Hub resource hosting service?

Laurent Bourgès bourges.laurent at gmail.com
Tue Oct 18 02:09:36 PDT 2011


Dear all,

I think this topic is quite related to my previous post related to URL
handling: I was and I am still convinced that the SAMP implementation
(hub) could provide an easier API to deal with documents given by URL
location (file, http ...).

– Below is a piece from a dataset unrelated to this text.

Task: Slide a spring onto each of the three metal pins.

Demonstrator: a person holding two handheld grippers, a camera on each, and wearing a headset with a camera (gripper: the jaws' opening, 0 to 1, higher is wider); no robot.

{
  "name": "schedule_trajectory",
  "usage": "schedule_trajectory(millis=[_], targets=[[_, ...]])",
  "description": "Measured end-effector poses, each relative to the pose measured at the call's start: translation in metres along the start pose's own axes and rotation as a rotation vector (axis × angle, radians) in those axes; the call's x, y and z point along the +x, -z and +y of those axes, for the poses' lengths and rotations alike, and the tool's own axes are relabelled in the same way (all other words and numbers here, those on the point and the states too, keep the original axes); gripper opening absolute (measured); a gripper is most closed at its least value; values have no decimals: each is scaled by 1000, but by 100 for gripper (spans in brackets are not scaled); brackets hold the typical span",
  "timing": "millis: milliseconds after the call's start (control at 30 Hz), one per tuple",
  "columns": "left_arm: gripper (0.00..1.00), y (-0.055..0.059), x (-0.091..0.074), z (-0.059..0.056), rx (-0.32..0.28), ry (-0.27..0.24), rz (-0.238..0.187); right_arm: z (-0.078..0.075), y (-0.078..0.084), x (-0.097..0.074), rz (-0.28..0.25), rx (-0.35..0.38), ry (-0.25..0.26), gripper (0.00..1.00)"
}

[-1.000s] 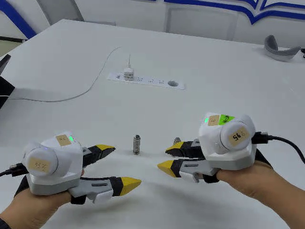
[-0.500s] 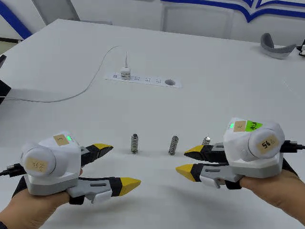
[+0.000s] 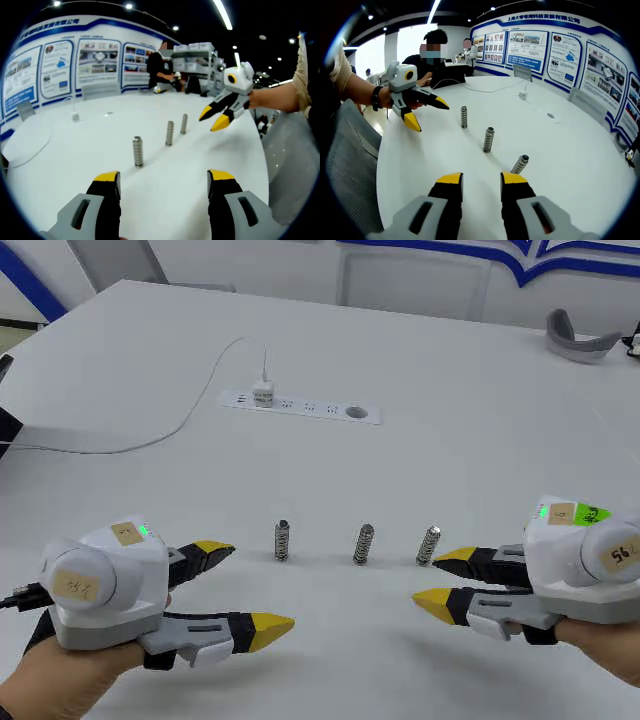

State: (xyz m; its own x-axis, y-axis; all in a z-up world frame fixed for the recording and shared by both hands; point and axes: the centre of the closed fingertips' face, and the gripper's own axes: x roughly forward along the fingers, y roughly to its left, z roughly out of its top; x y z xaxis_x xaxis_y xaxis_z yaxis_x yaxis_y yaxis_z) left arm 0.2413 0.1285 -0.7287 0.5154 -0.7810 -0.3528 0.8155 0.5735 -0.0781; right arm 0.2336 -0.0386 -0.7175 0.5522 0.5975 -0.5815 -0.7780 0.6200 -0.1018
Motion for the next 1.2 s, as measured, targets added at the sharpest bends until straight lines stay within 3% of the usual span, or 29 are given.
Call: schedule_trajectory(millis=[500,767,1200], targets=[[73,3,0,-2,10,3,15,-20,13,-16,-32,9,17,45],[73,2,-1,-2,10,2,16,-21,17,-23,-67,24,8,52],[73,5,-2,-2,5,-1,23,-19,22,-26,-84,23,-1,55]])
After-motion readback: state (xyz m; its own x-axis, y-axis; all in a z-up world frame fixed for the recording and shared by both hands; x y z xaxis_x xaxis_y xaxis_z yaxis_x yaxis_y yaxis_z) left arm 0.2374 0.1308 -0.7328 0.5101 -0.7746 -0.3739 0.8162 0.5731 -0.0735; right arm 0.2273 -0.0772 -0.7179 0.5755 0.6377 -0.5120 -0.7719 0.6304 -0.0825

My principal concern was to avoid
developers to handle on their own the download mechanism (error prone)
because it can be tricky:
- timeouts / proxy / protocol errors
- resource management (http / ftp connection, https security ...)
- security i.e. privileges (tcp ports / file permissions ...)

I agree tom's proposal that the SAMP hub could handle document
retrieval / caching (in-memory or file) and provide an easy lookup
method:
- SampDocument GetDocument(URL) where the SampDocument class could
then provide both string or file representation ...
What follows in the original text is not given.